Re: Vacuum dead tuples that are "between" transactions

From: Simon Riggs <simon(at)2ndquadrant(dot)com>
To: Tom Lane <tgl(at)sss(dot)pgh(dot)pa(dot)us>
Cc: Paul Tillotson <spam1011(at)adelphia(dot)net>, pgsql-hackers(at)postgresql(dot)org
Subject: Re: Vacuum dead tuples that are "between" transactions
Date: 2006-02-28 13:22:35
Message-ID: 1141132955.27729.119.camel@localhost.localdomain
Views: Raw Message | Whole Thread | Download mbox | Resend email
Thread:
Lists: pgsql-hackers

On Tue, 2006-02-28 at 01:32 -0500, Tom Lane wrote:
> Paul Tillotson <spam1011(at)adelphia(dot)net> writes:
> > The topic of improving vacuum for use in heavy-update environments seems
> > to come up frequently on the list. Has anyone weighed the costs of
> > allowing VACUUM to reclaim tuples that are not older than the oldest
> > transaction but are nonetheless invisible to all running transactions?
> > It seems that it's not that hard....
>
> It's not that easy either --- you are assuming that every process
> advertises far more of its internal state than it actually does.
>
> > Suppose that in the system, we have a serializable transaction with xid
> > 1000 and a read committed transaction with xid 1001. Other than these
> > two, the oldest running xid is 2000.
>
> > Suppose we consider a tuple with xmin 1200 and xmax 1201. We will
> > assume that xid 1201 committed before xid 2000 began to run.
>
> > So:
>
> > (A) This tuple is invisible to the serializable transaction, since its
> > snapshot can't ever advance.
>
> Wrong --- you can't assume that simply from the transaction numbering,
> even assuming that you know that 1000 is serializable. 1000 might not
> have set its snapshot until quite some time after it started. (This is
> even pretty likely, if it waited for some locks before setting the
> snapshot.) You'd need access to the snapshot 1000 is actually using to
> be sure which "later" transactions are invisible to it.
>
> While advertising whole snapshots (rather than just xmin) in shared
> memory is at least theoretically possible, the costs of doing that seem
> nontrivial to me ... and they'd have to be paid whether any savings
> ensued or not.
>
> > (B) The read committed transaction might be able to see it. However, if
> > its current command started AFTER xid 1201 committed, it can't.
>
> Another issue is that there's not just "one single snapshot" to worry
> about per backend. Cursors for instance capture their own snaps.
> So a backend would have to somehow keep track of the oldest live
> snapshot it has internally.
>
> > The read committed ones are a more difficult matter, but I think you can
> > treat a tuple as dead if it was inserted after the read committed
> > transaction started to run AND the tuple was deleted before the
> > transaction's currently running command started to run.
>
> To do that requires not just that you have access to a backend's oldest
> snapshot, but that you have access to *all* its active snapshots;
> because such a transient tuple might be visible in some newer snap even
> though it's too new for the oldest snap. Doing that will create very
> significant problems of shared memory management, as well as performance
> and locking issues.
>
> There's been some talk of distinguishing "global" and "within database"
> xmin values, so that a long-lived transaction wouldn't interfere with
> vacuuming tables in other databases that that xact couldn't possibly
> access. That seems doable to me, but I think any finer-grained analysis
> is probably going to be a net loss because of the distributed overhead
> it'd impose on every transaction.

Paul raises some thoughts that are worth considering, even with the
usual minefield of difficulties.

Paul, you mention serializable transactions, but your root issue seems
to be that VACUUM clears up less rows when pg_dump is running, yes? Have
you tried using an on-line hot backup with archive_command set (PITR)?
That doesn't suffer from the same issue and is faster too.

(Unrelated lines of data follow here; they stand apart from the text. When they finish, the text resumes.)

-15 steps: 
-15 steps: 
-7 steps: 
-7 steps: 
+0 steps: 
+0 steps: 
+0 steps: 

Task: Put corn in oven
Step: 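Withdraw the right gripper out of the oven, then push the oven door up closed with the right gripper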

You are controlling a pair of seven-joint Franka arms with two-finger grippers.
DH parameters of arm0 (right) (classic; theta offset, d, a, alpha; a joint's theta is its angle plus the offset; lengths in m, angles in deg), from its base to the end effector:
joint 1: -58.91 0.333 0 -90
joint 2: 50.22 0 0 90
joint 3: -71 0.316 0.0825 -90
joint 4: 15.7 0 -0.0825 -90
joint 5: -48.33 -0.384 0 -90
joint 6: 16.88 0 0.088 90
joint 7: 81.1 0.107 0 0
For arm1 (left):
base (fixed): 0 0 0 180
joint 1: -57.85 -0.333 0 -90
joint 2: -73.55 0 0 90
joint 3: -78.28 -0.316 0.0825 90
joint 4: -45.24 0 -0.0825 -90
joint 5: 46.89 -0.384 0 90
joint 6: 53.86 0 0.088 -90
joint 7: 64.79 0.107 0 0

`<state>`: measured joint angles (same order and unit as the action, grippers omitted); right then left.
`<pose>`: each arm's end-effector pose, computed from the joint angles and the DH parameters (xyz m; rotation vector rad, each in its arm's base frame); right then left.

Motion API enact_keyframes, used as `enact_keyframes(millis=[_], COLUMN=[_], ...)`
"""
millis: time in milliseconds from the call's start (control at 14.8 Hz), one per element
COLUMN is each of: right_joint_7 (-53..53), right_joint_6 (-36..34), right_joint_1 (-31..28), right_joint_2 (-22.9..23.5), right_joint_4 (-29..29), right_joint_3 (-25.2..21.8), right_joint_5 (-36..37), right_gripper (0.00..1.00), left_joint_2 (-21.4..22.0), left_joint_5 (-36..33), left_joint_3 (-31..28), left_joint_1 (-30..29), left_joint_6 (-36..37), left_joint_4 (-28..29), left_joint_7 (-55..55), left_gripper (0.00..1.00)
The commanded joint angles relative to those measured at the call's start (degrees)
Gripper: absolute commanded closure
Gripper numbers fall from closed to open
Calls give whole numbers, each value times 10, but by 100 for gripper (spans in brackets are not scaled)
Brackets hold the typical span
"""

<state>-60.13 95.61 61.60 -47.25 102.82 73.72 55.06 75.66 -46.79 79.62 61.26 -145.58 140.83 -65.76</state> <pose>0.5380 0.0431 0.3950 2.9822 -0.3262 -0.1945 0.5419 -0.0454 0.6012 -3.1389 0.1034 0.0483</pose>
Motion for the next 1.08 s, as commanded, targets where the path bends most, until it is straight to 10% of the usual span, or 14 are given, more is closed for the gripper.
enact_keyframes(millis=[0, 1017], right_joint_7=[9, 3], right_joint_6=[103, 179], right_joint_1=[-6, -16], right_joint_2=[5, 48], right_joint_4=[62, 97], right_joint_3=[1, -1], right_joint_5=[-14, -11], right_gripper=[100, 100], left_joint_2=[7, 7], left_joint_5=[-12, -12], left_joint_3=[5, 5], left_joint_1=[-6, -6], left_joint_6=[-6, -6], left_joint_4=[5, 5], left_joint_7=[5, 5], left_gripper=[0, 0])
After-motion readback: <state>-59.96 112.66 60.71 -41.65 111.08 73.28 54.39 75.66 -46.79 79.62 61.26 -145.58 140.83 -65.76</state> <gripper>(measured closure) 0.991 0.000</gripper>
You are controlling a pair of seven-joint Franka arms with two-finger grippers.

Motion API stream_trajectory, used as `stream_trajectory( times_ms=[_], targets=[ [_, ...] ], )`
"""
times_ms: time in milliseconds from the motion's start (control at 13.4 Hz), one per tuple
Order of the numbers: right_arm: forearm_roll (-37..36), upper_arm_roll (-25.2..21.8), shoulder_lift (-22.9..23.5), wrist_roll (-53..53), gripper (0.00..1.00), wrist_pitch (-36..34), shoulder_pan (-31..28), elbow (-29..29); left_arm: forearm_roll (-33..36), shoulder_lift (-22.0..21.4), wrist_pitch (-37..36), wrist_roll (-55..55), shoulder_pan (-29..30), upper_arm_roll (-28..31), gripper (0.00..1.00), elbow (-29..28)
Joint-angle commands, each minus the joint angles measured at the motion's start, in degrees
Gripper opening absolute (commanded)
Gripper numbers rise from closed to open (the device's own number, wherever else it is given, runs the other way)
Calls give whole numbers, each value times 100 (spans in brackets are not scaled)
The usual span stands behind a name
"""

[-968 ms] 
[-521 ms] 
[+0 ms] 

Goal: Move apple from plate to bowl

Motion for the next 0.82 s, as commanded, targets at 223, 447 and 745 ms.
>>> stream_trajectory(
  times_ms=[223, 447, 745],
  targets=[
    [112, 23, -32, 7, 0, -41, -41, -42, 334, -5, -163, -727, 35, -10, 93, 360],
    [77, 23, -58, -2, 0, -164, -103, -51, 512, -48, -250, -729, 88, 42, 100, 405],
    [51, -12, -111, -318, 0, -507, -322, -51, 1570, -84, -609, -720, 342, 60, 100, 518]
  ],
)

OTOH a few hackers discussed this recently and found that nobody used
serializable transactions (ST) except during pg_dump. It seems a
reasonable observation that *most* STs are pg_dumps, or at very least:
the longest running STs are pg_dumps. So rather than changing all
transaction modes, or even special-casing STs, why not put in some
infrastructure to cope specifically with the problems that pg_dump can
cause?

A general facility that would allow STs to identify which tables they
would/would not touch again could be used by pg_dump to advertise useful
information. That information could then be picked up by a VACUUM: when
locking to get xmin it would see an ST, then retrieve the information to
allow it to work out a per-table xmin. Non-VACUUM transactions would
ignore any special ST information, causing very low overhead for normal
operation (checking whether each current transaction was an ST, which
mostly will be predicted correctly as "no" by the CPU).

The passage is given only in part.